* [WHAT YOU WILL DO]: Pictures stay out of the copy, which must hold exactly the lines from the one containing "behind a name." through the end of the material below.

* [SUPPLIED MATERIAL]:
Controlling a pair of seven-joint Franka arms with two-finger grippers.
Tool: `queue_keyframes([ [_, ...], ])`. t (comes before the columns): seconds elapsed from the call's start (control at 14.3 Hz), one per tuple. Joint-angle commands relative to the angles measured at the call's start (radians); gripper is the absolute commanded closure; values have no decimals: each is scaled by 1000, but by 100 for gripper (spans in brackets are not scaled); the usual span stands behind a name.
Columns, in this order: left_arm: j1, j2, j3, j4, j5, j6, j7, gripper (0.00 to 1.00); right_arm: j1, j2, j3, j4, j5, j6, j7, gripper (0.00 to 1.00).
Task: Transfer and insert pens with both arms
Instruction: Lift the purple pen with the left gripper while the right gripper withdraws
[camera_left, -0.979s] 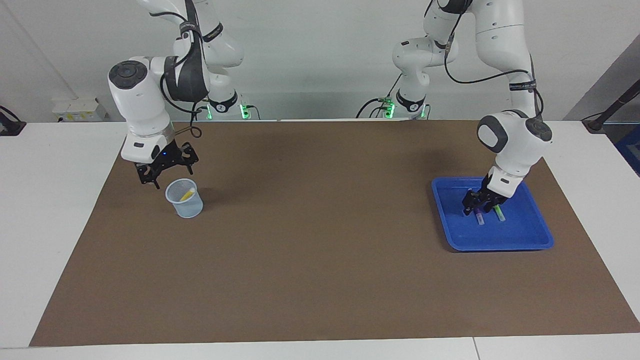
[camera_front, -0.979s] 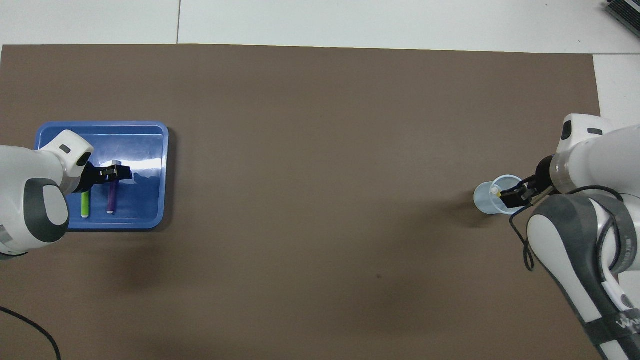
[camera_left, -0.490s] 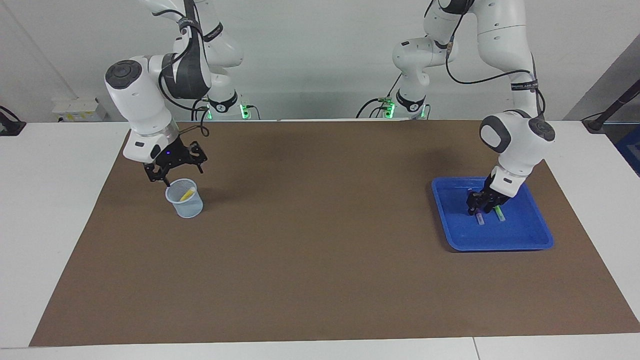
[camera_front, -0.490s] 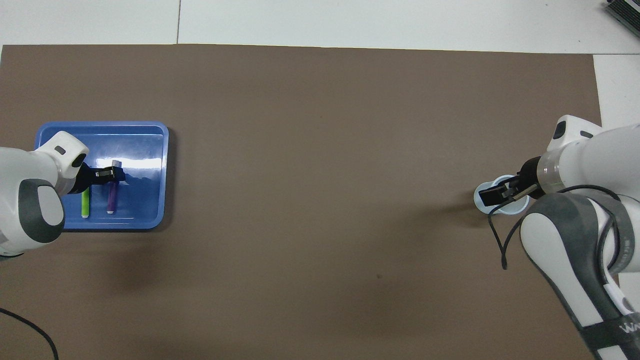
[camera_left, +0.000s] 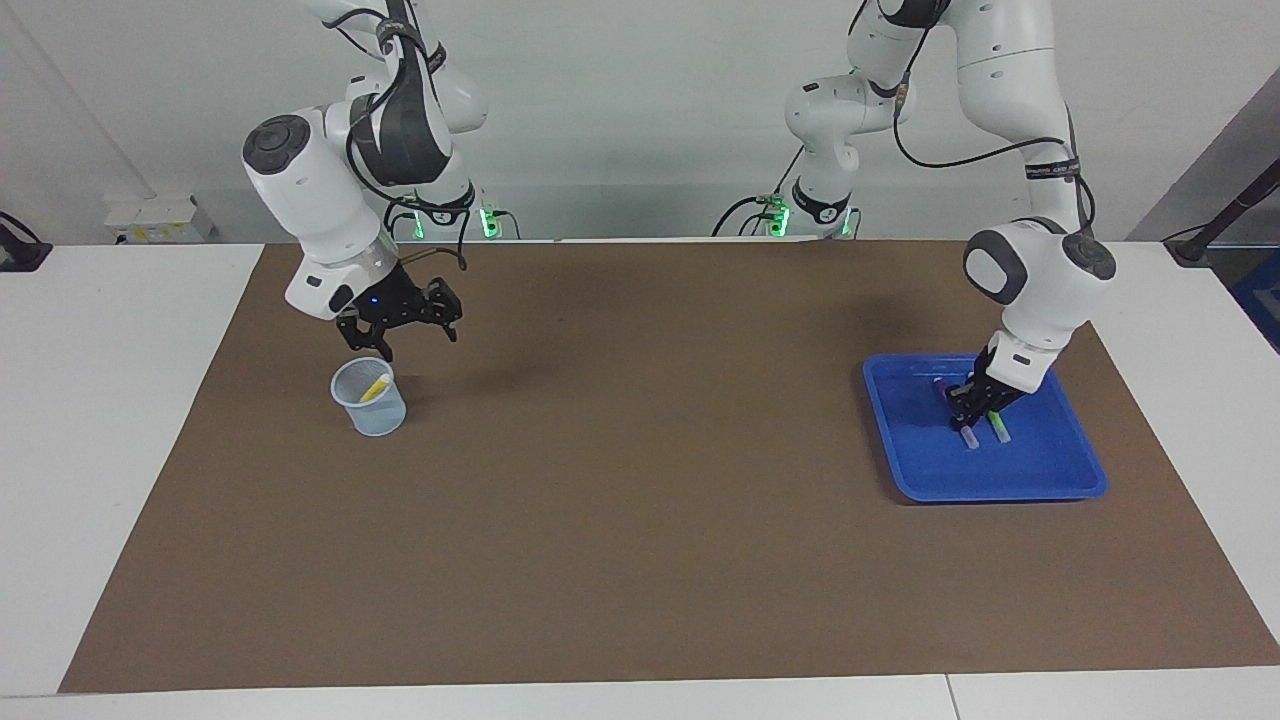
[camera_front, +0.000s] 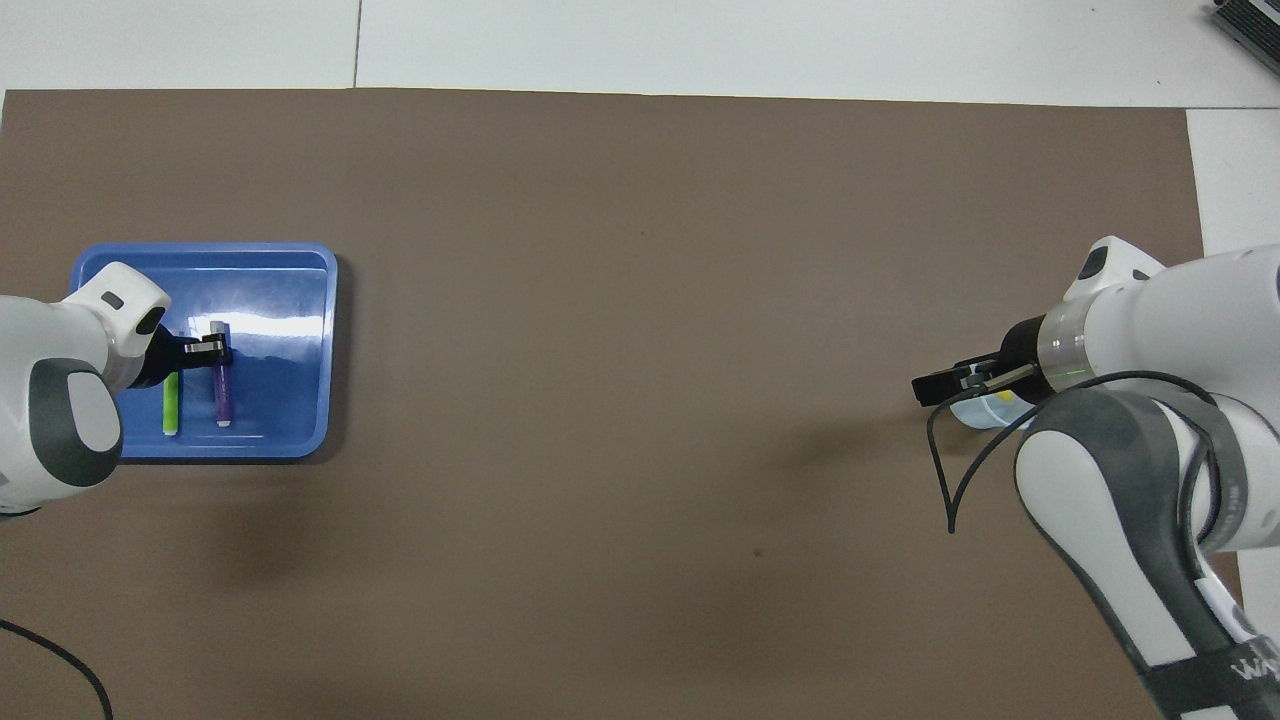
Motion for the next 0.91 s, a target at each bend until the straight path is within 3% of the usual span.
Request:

* [SOLUTION TO THE PROBLEM]:
Tool: `queue_keyframes([ [_, ...], ])`. t (comes before the columns): seconds elapsed from the call's start (control at 14.3 Hz), one per tuple. Joint-angle commands relative to the angles measured at the call's start (radians); gripper is the absolute commanded closure; values have no decimals: each is scaled by 1000, but by 100 for gripper (spans in brackets are not scaled); the usual span stands behind a name.
Columns, in this order: left_arm: j1, j2, j3, j4, j5, j6, j7, gripper (0.00 to 1.00); right_arm: j1, j2, j3, j4, j5, j6, j7, gripper (0.00 to 1.00).
Task: Transfer and insert pens with both arms
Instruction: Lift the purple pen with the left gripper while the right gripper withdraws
[camera_left, -0.979s] 
[camera_front, -0.979s] 
[camera_left, -0.490s] 
[camera_front, -0.490s] 
[camera_left, +0.000s] 
[camera_front, +0.000s] 
Motion for the next 0.91 s, a target at each bend until the straight path is within 3% of the usual span.
Request:

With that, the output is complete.